SQL-like query language for csv

Select Query

Select query is used to retrieve data from csv files.

select_query
  : [with_clause]
      select_entity
      [order_by_clause]
      [limit_clause]
      [FOR UPDATE]

select_entity
  : select_clause
      [from_clause]
      [where_clause]
      [group_by_clause]
      [having_clause]
  | select_set_entity set_operator [ALL] select_set_entity 

select_set_entity
  : select_entity
  | (select_query)
with_clause
With Clause
select_clause
Select Clause
from_clause
From Clause
where_clause
Where Clause
group_by_clause
Group By Clause
having_clause
Having Clause
order_by_clause
Order By Clause
limit_clause
Limit Clause
set_operator
Set Operators

With Clause

WITH common_table_expression [, common_table_expression ...]
common_table_expression
Common Table Expression

Select Clause

SELECT [DISTINCT] field [, field ...]

Distinct

You can use DISTINCT keyword to retrieve only unique records.

field syntax

field
  : value
  | value AS alias
value
value
alias
identifier

From Clause

FROM table [, {table|LATERAL laterable_table} ...]

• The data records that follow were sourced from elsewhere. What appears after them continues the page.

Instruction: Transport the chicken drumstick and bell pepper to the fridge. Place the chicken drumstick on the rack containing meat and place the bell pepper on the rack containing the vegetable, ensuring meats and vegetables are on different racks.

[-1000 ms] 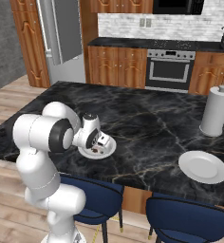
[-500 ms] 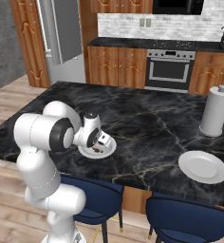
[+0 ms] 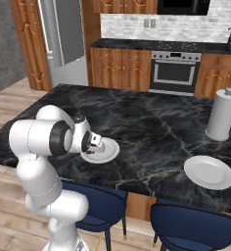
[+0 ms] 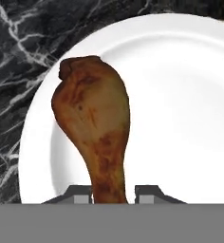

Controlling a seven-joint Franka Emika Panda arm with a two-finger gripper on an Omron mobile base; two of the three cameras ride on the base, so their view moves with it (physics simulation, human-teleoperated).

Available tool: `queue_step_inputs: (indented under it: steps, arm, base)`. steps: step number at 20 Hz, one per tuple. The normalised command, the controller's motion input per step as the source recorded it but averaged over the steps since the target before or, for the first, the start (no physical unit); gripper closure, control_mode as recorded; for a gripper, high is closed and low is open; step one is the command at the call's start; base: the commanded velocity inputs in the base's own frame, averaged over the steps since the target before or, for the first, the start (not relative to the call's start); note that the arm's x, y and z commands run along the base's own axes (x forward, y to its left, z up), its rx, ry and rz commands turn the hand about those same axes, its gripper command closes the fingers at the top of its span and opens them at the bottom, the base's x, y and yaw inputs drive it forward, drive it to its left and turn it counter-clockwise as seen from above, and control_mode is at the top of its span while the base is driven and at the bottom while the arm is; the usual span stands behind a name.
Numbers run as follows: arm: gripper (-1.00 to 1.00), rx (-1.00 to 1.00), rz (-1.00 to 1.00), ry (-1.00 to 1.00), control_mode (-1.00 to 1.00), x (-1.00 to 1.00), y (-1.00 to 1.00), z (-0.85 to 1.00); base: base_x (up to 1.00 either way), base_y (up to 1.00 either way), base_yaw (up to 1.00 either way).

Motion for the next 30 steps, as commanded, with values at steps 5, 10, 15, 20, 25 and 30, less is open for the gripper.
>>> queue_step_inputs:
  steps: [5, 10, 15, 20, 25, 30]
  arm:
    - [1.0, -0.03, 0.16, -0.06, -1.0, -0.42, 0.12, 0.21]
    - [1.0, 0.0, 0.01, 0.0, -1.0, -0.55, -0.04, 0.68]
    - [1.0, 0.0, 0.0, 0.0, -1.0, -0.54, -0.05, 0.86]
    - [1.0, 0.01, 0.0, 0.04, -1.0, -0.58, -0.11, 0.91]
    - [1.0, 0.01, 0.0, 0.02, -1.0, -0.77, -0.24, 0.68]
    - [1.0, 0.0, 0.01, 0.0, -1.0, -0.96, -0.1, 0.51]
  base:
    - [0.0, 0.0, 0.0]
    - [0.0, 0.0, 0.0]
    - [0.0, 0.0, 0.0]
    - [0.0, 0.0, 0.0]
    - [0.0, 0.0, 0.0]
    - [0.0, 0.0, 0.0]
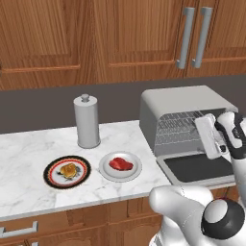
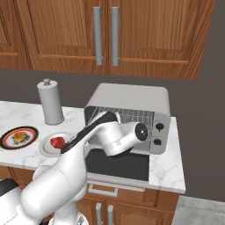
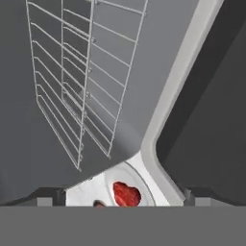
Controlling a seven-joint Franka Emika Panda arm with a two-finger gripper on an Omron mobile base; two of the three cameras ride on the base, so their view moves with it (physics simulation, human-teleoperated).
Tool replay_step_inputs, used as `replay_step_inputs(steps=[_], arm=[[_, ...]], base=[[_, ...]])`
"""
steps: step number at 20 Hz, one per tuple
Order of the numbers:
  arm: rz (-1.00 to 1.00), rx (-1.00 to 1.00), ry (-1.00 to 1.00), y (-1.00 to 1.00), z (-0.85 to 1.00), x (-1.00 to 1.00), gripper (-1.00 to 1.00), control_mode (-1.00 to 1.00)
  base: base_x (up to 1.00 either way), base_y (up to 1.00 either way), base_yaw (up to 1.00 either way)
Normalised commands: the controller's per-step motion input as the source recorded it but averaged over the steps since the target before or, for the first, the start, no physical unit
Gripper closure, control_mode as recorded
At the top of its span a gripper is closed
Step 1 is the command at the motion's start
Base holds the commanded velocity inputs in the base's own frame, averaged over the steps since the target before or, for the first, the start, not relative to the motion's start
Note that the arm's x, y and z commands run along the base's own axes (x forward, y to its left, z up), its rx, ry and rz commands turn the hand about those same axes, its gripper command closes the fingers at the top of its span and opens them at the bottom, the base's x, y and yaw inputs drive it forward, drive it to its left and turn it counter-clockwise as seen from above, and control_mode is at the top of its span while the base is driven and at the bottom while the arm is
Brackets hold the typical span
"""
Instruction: Open the toaster oven door. Place the bread on the top rack in the toaster oven and place the steak on the bottom rack.
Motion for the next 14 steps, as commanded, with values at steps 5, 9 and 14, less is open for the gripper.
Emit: replay_step_inputs(steps=[5,9,14], arm=[[-0.04,0.27,0.0,-0.31,0.0,0.23,-1.0,-1.0],[-0.09,0.24,0.0,-0.05,0.0,0.34,-1.0,-1.0],[-0.1,0.18,0.0,0.0,-0.03,0.37,-1.0,-1.0]], base=[[0.0,0.0,0.0],[0.0,0.0,0.0],[0.0,0.0,0.0]])
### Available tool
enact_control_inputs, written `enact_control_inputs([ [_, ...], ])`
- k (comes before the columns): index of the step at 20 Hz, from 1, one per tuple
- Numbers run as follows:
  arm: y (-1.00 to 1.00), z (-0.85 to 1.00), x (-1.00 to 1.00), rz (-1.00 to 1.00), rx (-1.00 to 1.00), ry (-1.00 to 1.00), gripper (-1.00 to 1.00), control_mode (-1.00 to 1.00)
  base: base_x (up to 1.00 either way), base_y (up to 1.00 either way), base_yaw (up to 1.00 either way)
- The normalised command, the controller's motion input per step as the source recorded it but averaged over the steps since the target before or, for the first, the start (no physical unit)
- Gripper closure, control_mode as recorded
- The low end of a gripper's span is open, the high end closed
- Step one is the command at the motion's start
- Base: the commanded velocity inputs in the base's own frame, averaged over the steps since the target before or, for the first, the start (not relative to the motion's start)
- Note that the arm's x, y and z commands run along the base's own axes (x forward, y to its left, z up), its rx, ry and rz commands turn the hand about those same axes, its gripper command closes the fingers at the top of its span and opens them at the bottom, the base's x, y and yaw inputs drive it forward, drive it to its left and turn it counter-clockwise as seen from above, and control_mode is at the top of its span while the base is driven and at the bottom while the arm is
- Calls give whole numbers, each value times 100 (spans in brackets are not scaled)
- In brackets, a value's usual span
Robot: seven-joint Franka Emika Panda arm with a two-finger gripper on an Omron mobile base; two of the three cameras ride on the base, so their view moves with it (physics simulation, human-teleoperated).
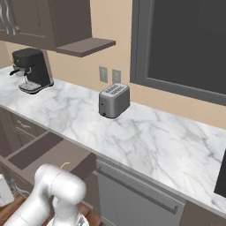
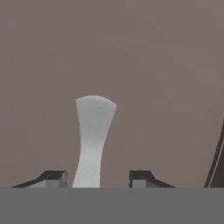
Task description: Take a straw from the drawer in front and place it inside the glass cup on the dining counter.
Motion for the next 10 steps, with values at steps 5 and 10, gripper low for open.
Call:
enact_control_inputs([
  [5, 3, 12, -10, -2, 13, 36, -100, -100, 0, 0, 0],
  [10, 11, 18, -38, 0, 23, 45, -100, -100, 0, 0, 0],
])
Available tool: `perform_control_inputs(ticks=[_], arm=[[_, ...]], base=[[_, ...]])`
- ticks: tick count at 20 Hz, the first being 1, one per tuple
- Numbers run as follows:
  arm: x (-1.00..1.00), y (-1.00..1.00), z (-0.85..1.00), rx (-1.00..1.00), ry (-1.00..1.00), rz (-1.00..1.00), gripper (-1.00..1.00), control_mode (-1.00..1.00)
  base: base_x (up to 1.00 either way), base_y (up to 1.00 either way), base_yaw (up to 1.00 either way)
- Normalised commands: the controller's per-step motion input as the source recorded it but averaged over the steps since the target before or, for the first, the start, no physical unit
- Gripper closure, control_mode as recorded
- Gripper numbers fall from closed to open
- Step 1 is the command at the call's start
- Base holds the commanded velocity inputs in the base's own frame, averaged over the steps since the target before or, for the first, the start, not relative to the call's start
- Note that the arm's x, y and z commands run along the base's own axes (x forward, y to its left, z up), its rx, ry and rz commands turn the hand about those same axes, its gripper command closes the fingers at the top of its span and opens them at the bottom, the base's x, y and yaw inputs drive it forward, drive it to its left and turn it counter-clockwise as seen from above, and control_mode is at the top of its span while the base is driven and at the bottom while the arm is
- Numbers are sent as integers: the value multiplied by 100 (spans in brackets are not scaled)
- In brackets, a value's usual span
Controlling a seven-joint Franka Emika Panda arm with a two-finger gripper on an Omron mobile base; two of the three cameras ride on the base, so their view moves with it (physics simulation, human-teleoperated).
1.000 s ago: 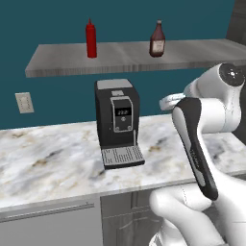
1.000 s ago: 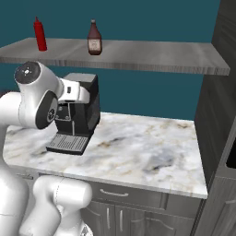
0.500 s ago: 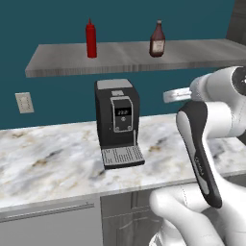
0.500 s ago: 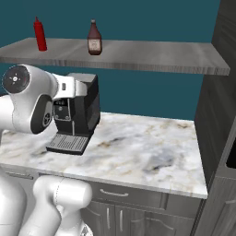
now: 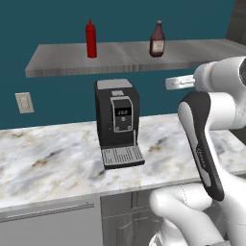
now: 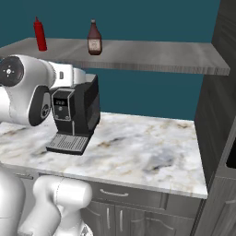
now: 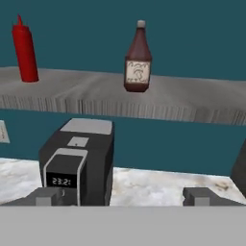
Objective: Take 2 condiments from the cabinet and move them on the counter near the stove.Make sure the condiments are lined up with each other, next to each other.
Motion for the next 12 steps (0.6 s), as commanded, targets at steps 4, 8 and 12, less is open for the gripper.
perform_control_inputs(ticks=[4, 8, 12], arm=[[0, 0, 47, 0, -6, 0, -100, -100], [0, 0, 46, 0, 0, 0, -100, -100], [0, 0, 51, 0, 0, 0, -100, -100]], base=[[0, 0, 0], [0, 0, 0], [0, 0, 0]])
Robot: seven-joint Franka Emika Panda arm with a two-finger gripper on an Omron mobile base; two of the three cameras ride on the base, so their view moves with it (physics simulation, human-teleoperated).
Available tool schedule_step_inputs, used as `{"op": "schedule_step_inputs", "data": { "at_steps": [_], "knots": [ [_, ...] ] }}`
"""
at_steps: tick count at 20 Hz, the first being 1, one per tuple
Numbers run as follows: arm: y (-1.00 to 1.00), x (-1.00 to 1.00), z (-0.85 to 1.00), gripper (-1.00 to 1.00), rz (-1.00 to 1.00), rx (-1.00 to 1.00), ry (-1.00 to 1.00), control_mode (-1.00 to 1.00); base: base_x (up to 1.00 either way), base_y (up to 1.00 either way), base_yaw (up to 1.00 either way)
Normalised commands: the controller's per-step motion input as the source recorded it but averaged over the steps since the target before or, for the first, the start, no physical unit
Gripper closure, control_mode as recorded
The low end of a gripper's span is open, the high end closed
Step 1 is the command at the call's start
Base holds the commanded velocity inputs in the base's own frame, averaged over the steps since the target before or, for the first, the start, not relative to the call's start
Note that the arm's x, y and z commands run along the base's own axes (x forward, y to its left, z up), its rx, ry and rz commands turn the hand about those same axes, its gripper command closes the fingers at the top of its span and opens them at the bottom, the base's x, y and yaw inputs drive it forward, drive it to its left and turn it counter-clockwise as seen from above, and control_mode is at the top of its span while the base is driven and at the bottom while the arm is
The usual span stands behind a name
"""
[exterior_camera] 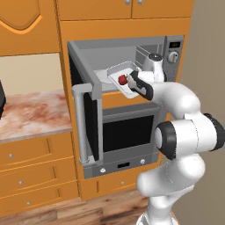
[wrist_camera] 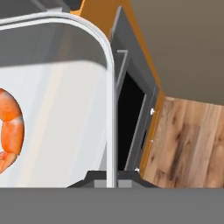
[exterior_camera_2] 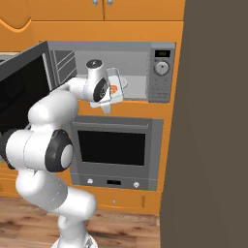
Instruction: Place the tupperware containing the shrimp and bell pepper meal in the microwave. Close the microwave door and press the start button to reheat the meal.
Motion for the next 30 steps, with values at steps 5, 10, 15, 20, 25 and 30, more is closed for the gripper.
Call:
{"op": "schedule_step_inputs", "data": {
  "at_steps": [5, 10, 15, 20, 25, 30],
  "knots": [
    [0.03, 0.51, -0.15, 1.0, 0.0, -0.01, 0.0, -1.0, 0.0, 0.0, 0.0],
    [0.0, 0.51, -0.03, 1.0, 0.0, 0.0, 0.0, -1.0, 0.0, 0.0, 0.0],
    [0.01, 0.42, 0.0, 1.0, 0.0, 0.0, -0.01, -1.0, 0.0, 0.0, 0.0],
    [0.0, 0.3, 0.0, 1.0, 0.0, 0.0, -0.04, -1.0, 0.0, 0.0, 0.0],
    [0.0, 0.38, 0.0, 1.0, 0.0, 0.0, -0.01, -1.0, 0.0, 0.0, 0.0],
    [0.0, 0.46, 0.0, 1.0, 0.0, 0.0, 0.0, -1.0, 0.0, 0.0, 0.0]
  ]
}}
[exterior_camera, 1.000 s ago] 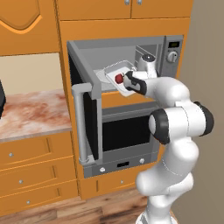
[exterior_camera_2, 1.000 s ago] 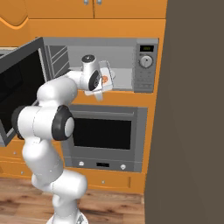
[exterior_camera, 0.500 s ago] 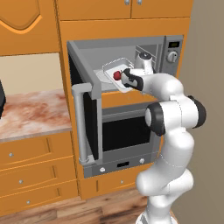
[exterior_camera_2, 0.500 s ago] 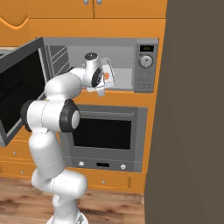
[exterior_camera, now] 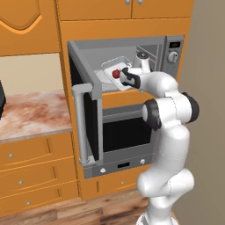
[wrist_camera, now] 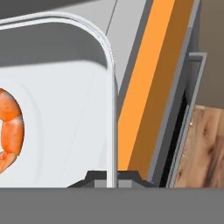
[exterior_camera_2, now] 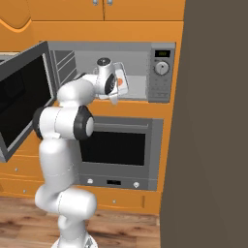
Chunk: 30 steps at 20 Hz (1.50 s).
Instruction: Place the tupperware containing the shrimp and bell pepper meal in the microwave. Close the microwave door and press the start button to reheat the meal.
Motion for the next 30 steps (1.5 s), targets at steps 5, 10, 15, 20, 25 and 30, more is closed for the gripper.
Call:
{"op": "schedule_step_inputs", "data": {
  "at_steps": [5, 10, 15, 20, 25, 30],
  "knots": [
    [0.0, 0.48, 0.0, 1.0, 0.0, 0.0, 0.0, -1.0, 0.0, 0.0, 0.0],
    [0.0, 0.47, 0.0, 1.0, 0.0, 0.0, 0.0, -1.0, 0.0, 0.0, 0.0],
    [0.0, 0.48, 0.0, 1.0, 0.0, 0.0, 0.0, -1.0, 0.0, 0.0, 0.0],
    [0.0, 0.46, 0.0, 1.0, 0.0, 0.0, 0.0, -1.0, 0.0, 0.0, 0.0],
    [0.0, 0.46, 0.0, 1.0, -0.02, 0.0, 0.0, -1.0, 0.0, 0.0, 0.0],
    [0.0, 0.51, 0.0, 1.0, -0.09, -0.02, -0.04, -1.0, 0.0, 0.0, 0.0]
  ]
}}
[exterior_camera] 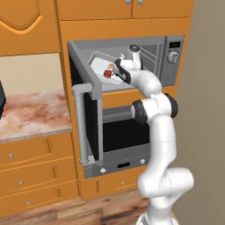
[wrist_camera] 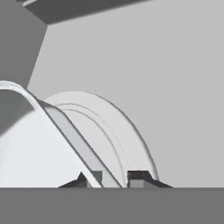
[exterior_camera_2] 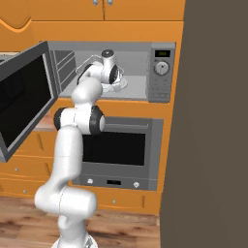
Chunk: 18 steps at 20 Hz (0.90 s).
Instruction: Place the tupperware containing the shrimp and bell pepper meal in the microwave. Close the microwave door and press the start button to reheat the meal.
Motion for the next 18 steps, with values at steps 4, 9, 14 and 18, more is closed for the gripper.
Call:
{"op": "schedule_step_inputs", "data": {
  "at_steps": [4, 9, 14, 18],
  "knots": [
    [0.0, 0.46, 0.0, -1.0, -0.14, -0.03, -0.04, -1.0, 0.0, 0.0, 0.0],
    [-0.01, 0.18, 0.0, -1.0, -0.19, -0.04, -0.09, -1.0, 0.0, 0.0, 0.0],
    [-0.07, 0.0, 0.0, -1.0, -0.24, -0.05, -0.23, -1.0, 0.0, 0.0, 0.0],
    [-0.04, -0.05, 0.0, -1.0, -0.31, -0.07, -0.27, -1.0, 0.0, 0.0, 0.0]
  ]
}}
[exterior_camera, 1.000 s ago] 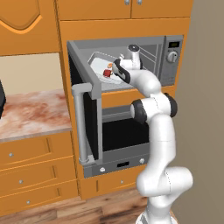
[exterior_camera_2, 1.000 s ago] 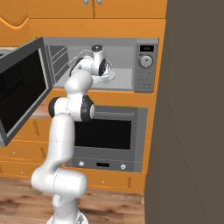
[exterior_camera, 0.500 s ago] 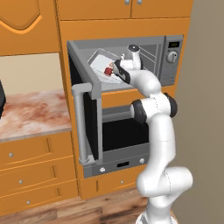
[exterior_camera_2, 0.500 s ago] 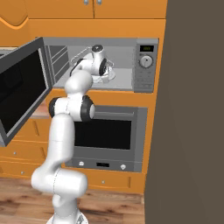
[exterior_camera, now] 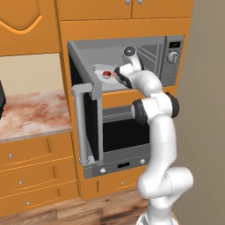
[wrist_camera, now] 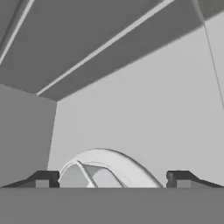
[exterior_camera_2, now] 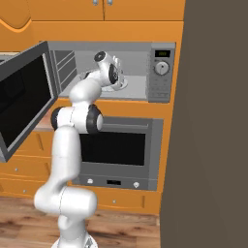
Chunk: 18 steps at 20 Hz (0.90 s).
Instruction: Place the tupperware containing the shrimp and bell pepper meal in the microwave. Close the microwave door and press the start button to reheat the meal.
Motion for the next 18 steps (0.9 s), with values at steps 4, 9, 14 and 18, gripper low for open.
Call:
{"op": "schedule_step_inputs", "data": {
  "at_steps": [4, 9, 14, 18],
  "knots": [
    [-0.02, -0.39, 0.0, -1.0, -0.32, -0.06, -0.29, -1.0, 0.0, 0.0, 0.0],
    [-0.14, -0.92, 0.0, -1.0, -0.31, -0.04, -0.35, -1.0, 0.0, 0.0, 0.0],
    [-0.22, -1.0, 0.28, -1.0, -0.04, 0.0, -0.21, -1.0, 0.0, 0.0, 0.0],
    [-0.05, -1.0, 0.37, -1.0, 0.09, 0.0, -0.11, -1.0, 0.0, 0.0, 0.0]
  ]
}}
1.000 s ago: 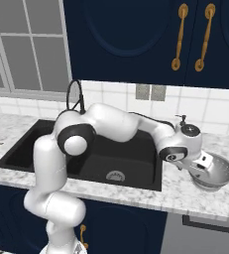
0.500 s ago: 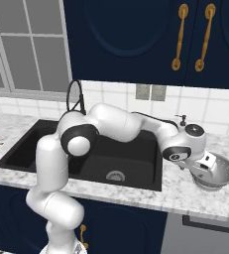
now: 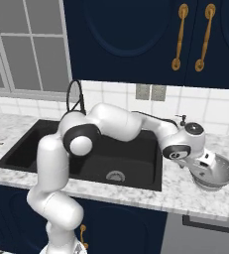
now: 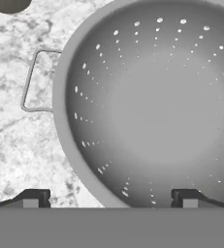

If multiple tables have been enumerated, tables are joined using cross join.

table syntax

table
  : table_entity
  | table_entity alias 
  | table_entity AS alias
  | join
  | DUAL
  | laterable_table
  | (table)

table_entity
  : table_identifier
  | table_object
  | json_inline_table

table_identifier
  : table_name
  | STDIN

laterable_table
  : subquery
  | subquery alias
  | subquery AS alias

subquery
  : (select_query)

join
  : table CROSS JOIN table
  | table [INNER] JOIN table join_condition
  | table {LEFT|RIGHT|FULL} [OUTER] JOIN table join_condition
  | table NATURAL [INNER] JOIN table
  | table NATURAL {LEFT|RIGHT|FULL} [OUTER] JOIN table
  | table CROSS JOIN LATERAL laterable_table
  | table [INNER] JOIN LATERAL laterable_table join_condition
  | table LEFT [OUTER] JOIN LATERAL laterable_table join_condition
  | table NATURAL [INNER] JOIN LATERAL laterable_table
  | table NATURAL LEFT [OUTER] JOIN LATERAL laterable_table

join_condition
  : ON condition
  | USING (column_name [, column_name, ...])

table_object
  : CSV(delimiter, table_identifier [, encoding [, no_header [, without_null]]])
  | FIXED(delimiter_positions, table_identifier [, encoding [, no_header [, without_null]]])
  | JSON(json_query, table_identifier)
  | LTSV(table_identifier [, encoding [, without_null]])

json_inline_table
  : JSON_TABLE(json_query, json_file)
  | JSON_TABLE(json_query, json_data)

table_name
identifier

A table_name represents a file path, a temporary table, or a inline table. You can use absolute path or relative path from the directory specified by the ”–repository” option as a file path.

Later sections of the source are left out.